NAPOLI – Una notte di controlli a tappeto, un’operazione ad “alto impatto” che ha visto i Carabinieri del Comando Provinciale setacciare la città da un capo all’altro, senza lasciare zone franche. Dal Vomero a Chiaiano, dalle piazze di spaccio di Scampia fino ai vicoli affollati della movida dei “Baretti” di Chiaia, i militari hanno stretto le maglie della legalità, disegnando un quadro complesso e a tratti allarmante della metropoli. Il bilancio finale, datato 2 maggio 2026, parla chiaro: lo Stato c’è e non abbassa la guardia.
L’operazione si è conclusa con un bilancio complessivo di 200 persone identificate e 71 veicoli passati al setaccio. Numeri che testimoniano l’ampiezza del dispiegamento di forze. Tredici persone sono state denunciate a piede libero per reati di varia natura, mentre le sanzioni al codice della strada sono state ben 39, a riprova di una diffusa indisciplina alla guida. Quattro individui, invece, sono stati segnalati alla Prefettura quali assuntori di sostanze stupefacenti, trovati in possesso di dosi per uso personale.
Ma è scavando nei dettagli che emergono gli spaccati più preoccupanti. Sul fronte del lavoro, due imprenditori sono finiti nei guai per aver impiegato manodopera “in nero”. Particolarmente grave il caso di un 44enne, che ora dovrà rispondere davanti alla giustizia non solo dell’irregolarità contrattuale, ma anche dell’impiego del proprio figlio minorenne all’interno della sua attività. Un altro fenomeno endemico, quello dei parcheggiatori abusivi, è stato colpito con sette denunce. Tra questi spicca la figura di un 67enne, ma anche quella di sei napoletani recidivi, già noti alle forze dell’ordine e sanzionati più volte per la stessa condotta illecita, a dimostrazione della pervicacia del problema.

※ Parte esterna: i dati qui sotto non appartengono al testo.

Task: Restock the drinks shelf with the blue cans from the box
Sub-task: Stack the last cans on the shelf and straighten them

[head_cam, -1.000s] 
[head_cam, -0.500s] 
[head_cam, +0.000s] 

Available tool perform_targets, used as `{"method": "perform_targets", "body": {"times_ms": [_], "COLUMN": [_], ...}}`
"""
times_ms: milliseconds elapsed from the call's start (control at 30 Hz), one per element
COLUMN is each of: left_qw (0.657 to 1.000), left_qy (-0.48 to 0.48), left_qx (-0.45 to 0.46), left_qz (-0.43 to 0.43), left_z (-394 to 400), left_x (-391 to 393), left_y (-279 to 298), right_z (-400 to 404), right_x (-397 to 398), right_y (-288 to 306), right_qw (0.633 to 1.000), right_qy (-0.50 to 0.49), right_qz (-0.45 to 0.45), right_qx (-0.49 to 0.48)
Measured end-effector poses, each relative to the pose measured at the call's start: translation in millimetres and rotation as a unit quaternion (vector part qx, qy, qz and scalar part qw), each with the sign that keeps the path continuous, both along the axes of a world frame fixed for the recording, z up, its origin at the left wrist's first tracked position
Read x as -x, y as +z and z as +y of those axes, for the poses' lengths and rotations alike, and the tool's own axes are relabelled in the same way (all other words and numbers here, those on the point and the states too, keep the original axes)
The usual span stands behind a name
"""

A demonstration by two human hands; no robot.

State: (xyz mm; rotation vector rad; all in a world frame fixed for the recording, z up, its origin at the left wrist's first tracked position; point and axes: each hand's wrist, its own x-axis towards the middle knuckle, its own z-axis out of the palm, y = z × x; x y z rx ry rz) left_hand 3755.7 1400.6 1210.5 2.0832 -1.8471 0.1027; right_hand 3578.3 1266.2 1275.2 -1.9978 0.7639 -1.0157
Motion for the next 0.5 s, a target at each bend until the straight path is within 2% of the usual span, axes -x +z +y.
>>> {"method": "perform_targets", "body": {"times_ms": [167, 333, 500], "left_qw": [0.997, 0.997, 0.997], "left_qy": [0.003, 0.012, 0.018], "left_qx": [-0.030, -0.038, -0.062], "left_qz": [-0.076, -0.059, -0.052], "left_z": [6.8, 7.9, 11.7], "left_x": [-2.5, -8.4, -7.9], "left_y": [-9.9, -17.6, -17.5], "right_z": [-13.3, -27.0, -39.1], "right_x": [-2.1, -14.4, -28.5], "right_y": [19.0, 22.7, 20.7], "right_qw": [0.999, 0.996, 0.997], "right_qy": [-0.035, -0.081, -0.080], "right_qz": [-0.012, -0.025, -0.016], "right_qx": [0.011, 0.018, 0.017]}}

L’aspetto che desta maggiore allarme, tuttavia, è quello legato al possesso di armi, soprattutto tra i più giovani. Durante i controlli, i Carabinieri hanno fermato un ragazzino di appena 12 anni. Nelle sue tasche non c’erano biglie o figurine, ma un coltello con una lama di quindici centimetri. Un fatto di una gravità inaudita che accende un faro inquietante sul disagio giovanile e sulla facilità con cui la violenza entra nel mondo dell’infanzia. Poco distante, un altro uomo è stato denunciato perché trovato in possesso di un coltello a serramanico di 17 centimetri, oltre a 18 grammi di hashish. La cronaca registra anche un episodio di microcriminalità predatoria: una donna di nazionalità peruviana è stata denunciata per tentato furto dopo aver cercato di asportare alcuni capi d’abbigliamento da un esercizio commerciale.

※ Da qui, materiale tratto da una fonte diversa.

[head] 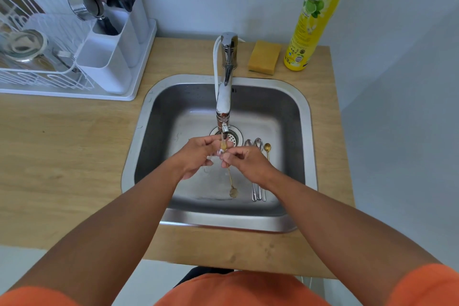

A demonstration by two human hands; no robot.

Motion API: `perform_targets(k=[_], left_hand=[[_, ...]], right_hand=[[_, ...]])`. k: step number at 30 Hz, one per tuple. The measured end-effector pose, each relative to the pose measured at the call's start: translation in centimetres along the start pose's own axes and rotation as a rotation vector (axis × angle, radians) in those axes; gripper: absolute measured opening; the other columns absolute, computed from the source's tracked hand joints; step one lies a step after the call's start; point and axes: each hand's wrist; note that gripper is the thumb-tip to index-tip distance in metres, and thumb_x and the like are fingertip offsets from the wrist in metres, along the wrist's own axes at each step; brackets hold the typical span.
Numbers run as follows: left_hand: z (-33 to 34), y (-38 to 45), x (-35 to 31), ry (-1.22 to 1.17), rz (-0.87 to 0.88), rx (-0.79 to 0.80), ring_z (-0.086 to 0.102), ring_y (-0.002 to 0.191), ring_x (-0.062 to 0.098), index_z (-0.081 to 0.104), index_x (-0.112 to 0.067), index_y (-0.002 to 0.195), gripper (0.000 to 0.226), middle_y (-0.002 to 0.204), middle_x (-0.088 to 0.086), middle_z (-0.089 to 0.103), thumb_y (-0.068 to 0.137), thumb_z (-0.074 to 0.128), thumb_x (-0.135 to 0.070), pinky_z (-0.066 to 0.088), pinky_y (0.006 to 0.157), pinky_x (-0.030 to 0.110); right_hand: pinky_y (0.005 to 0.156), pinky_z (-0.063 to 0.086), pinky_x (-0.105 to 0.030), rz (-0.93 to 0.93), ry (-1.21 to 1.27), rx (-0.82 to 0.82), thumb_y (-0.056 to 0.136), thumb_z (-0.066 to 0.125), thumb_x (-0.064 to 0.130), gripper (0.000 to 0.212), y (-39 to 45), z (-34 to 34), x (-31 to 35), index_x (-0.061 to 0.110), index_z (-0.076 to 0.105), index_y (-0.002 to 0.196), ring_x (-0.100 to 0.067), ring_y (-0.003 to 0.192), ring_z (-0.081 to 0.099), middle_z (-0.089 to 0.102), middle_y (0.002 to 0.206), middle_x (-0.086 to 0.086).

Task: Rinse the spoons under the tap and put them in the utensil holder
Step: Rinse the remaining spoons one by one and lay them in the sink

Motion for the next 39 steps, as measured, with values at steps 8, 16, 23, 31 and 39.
perform_targets(k=[8,16,23,31,39], left_hand=[[1.2,0.2,0.9,-0.051,0.062,-0.227,0.066,0.082,0.011,0.078,-0.026,0.097,0.011,0.088,-0.012,0.078,0.089,0.081,-0.033,0.047,0.070,0.029],[1.9,0.3,-0.2,0.061,0.117,-0.336,0.064,0.067,0.000,0.074,-0.025,0.069,0.026,0.068,-0.019,0.072,0.093,0.078,-0.034,0.046,0.053,0.014],[0.5,-0.6,-0.5,0.006,-0.091,-0.122,0.065,0.093,0.015,0.080,-0.024,0.106,0.018,0.106,-0.003,0.078,0.098,0.070,-0.037,0.047,0.067,0.030],[0.5,-0.8,-0.3,-0.079,-0.117,-0.104,0.066,0.085,0.013,0.082,-0.031,0.084,0.052,0.089,-0.008,0.078,0.051,0.087,-0.071,0.044,0.065,0.030],[1.6,-2.0,0.9,0.013,-0.089,-0.232,0.066,0.080,0.011,0.079,-0.028,0.101,0.040,0.084,-0.015,0.078,0.090,0.066,-0.065,0.046,0.068,0.031]], right_hand=[[0.094,0.055,-0.043,-0.024,-0.023,0.007,0.098,0.069,0.026,0.017,0.2,-0.2,0.2,0.023,0.082,0.087,-0.029,0.101,0.071,0.081,0.094,0.002],[0.099,0.051,-0.033,0.038,0.117,-0.005,0.099,0.070,0.023,0.015,0.5,0.6,-0.1,0.013,0.079,0.105,-0.019,0.104,0.074,0.082,0.091,0.001],[0.088,0.050,-0.015,0.012,0.101,0.008,0.102,0.065,0.014,0.016,0.2,0.4,-0.2,0.006,0.078,0.105,-0.009,0.095,0.075,0.080,0.087,0.004],[0.101,0.053,-0.034,-0.057,0.022,0.040,0.101,0.066,0.017,0.016,0.2,0.6,0.1,0.012,0.080,0.094,-0.022,0.102,0.074,0.081,0.092,0.001],[0.101,0.054,-0.035,-0.011,0.167,-0.087,0.099,0.068,0.018,0.011,0.9,1.2,-0.2,0.018,0.078,0.094,-0.017,0.102,0.075,0.081,0.094,0.000]])
Point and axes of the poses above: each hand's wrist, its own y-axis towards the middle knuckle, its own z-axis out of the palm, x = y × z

Infine, i controlli hanno colpito duramente anche il fronte della sicurezza alimentare. Insieme a personale specializzato dell’ASL Napoli Centro, i militari hanno ispezionato tre esercizi commerciali nel quartiere Chiaia, cuore della vita notturna. Il risultato è stato desolante: tutti e tre i locali sono stati sanzionati. Il conto totale delle multe supera i 10.000 euro. Ma il dato più impressionante è il maxi-sequestro di ben 215 chilogrammi di alimenti, tra carni, pesce e preparati vari, privi di qualsiasi etichetta o documento che ne attestasse la tracciabilità e la provenienza. Un grave rischio per la salute pubblica, a cui si aggiungono oltre venti prescrizioni per gravi non conformità e carenze igienico-sanitarie. Un’operazione a 360 gradi che ha dimostrato come l’illegalità a Napoli abbia mille volti, dalla strada al ristorante di lusso, e che richiede una risposta altrettanto capillare e costante.